The S&P 500 Index (INDEXSP:.INX) put in an outside day on Monday. This deserves respect from traders and investors of all time frames, as well as an understanding of what it may mean for your time frame.
As a long-term investor, I’ve built out my technical toolkit to help me capture long-term trends. I’ve also found ways to use shorter-term signals like RSI extremes and candle patterns to better time my entry and exit points.
One of my first “ah-ha” moments in technical analysis was when I learned about outside days.
It’s a simple pattern of two price bars, where the second bar eclipses the range of the first bar. In an uptrend, you’ll see a higher open on the second day, but a lower close.

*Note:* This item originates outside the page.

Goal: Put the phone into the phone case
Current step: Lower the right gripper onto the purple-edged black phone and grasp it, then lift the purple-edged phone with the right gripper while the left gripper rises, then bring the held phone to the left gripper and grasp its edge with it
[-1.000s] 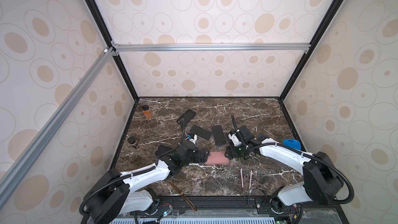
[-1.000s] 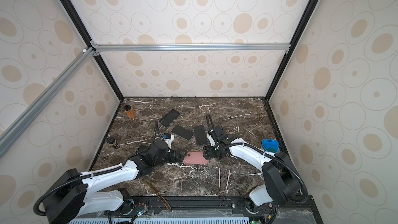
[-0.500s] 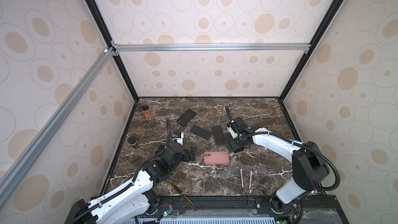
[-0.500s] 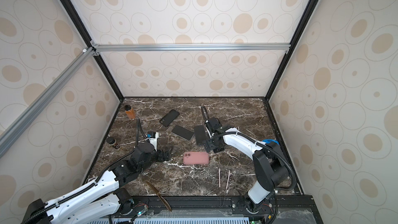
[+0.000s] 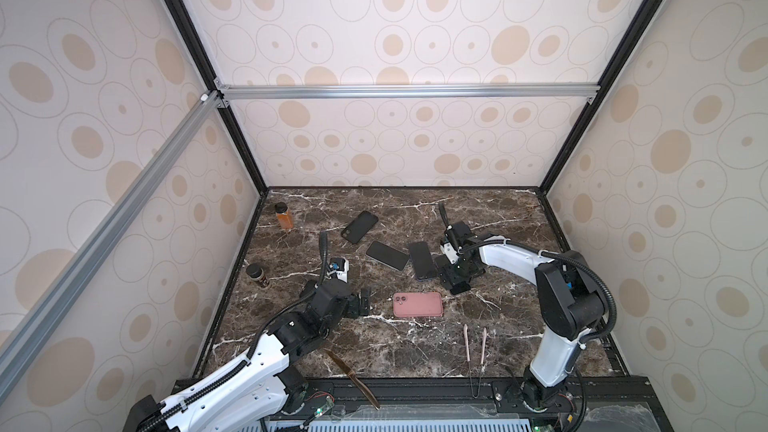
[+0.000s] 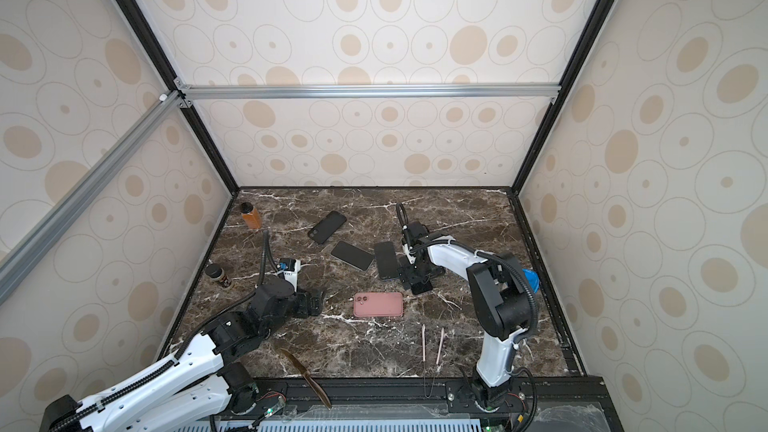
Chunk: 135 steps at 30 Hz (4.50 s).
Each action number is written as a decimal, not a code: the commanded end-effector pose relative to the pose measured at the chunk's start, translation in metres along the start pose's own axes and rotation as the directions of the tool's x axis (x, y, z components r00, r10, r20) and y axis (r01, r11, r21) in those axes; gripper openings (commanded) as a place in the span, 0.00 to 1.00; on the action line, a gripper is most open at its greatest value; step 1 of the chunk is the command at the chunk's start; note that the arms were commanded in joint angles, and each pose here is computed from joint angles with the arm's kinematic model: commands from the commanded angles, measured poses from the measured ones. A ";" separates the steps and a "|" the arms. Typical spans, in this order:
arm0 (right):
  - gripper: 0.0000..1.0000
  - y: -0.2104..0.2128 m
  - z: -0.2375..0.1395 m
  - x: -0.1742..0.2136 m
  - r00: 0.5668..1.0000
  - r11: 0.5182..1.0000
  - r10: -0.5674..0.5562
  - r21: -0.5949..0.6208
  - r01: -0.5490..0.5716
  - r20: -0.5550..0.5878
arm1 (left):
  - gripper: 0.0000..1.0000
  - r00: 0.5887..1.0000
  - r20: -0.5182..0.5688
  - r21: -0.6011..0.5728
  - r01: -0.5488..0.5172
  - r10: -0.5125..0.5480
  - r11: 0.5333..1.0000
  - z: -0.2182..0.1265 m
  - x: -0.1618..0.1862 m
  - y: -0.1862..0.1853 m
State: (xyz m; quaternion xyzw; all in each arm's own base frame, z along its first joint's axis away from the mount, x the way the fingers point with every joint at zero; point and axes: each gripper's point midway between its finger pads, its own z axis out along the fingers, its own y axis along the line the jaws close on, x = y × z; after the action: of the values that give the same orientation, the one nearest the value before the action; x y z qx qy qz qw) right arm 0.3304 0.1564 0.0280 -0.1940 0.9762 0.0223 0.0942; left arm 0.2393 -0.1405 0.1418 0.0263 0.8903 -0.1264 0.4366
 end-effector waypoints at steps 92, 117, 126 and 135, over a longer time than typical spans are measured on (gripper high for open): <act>0.06 0.091 -0.148 -0.001 0.839 0.888 -0.133 -0.313 0.337 0.528 | 0.94 0.988 -0.129 0.620 0.148 -0.086 0.771 -0.001 -0.085 -0.146; 0.07 0.118 -0.163 0.009 0.797 0.859 -0.234 -0.265 0.438 0.557 | 0.54 0.967 -0.235 0.696 0.237 -0.096 0.678 0.019 -0.096 -0.169; 0.07 0.118 -0.163 0.008 0.793 0.860 -0.242 -0.255 0.442 0.559 | 0.35 0.961 -0.263 0.708 0.256 -0.090 0.658 0.023 -0.094 -0.175; 0.07 0.119 -0.162 0.007 0.788 0.863 -0.254 -0.237 0.446 0.561 | 0.24 0.956 -0.279 0.703 0.266 -0.088 0.659 0.028 -0.090 -0.174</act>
State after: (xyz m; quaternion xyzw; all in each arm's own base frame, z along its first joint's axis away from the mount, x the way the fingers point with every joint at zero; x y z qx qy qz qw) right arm 0.2444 0.2416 0.1678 -0.3603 0.8573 0.2295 0.2875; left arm 0.2822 -0.3053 0.2140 0.1179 0.8190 -0.4968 0.2619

This indicates a rotation in the supply/demand relationship as traders are pushing the price lower through the course of the trading day. If you’re familiar with candle patterns, you’ll immediately recognize the similarity to a bearish engulfing pattern.
On Monday, the S&P 500 index completed a bearish outside day. How should this impact our short-term and long-term outlook for stocks?
On a short-term basis, this pattern suggests weakness for the index, as it tells us that sellers outweigh buyers. In terms of downside support, the trend line (purple) using the August and September lows is a good visual representation of the recent uptrend. A breakdown through this line would also suggest lower prices ahead. Below that, the previous swing low around 2548 would serve as key short-term support.
The best part of an outside day is it provides a clear “stop loss” for the sell signal. If the S&P closes above the high of the second day (around 2578.30), that would signal an “all clear” and a higher move ahead.
How does this impact the long-term picture of the S&P? Very little. The trend is still higher as long as we continue to see higher lows and higher highs.
If we did see a correction in the coming weeks, I would then look for support at the 50-day moving average (green) as well as the Fibonacci level (blue) around 2517.
But as long as we continue to see higher lows, the trend is up.
Any opinions expressed herein are solely those of the author, and do not in any way represent the views or opinions of any other person or entity.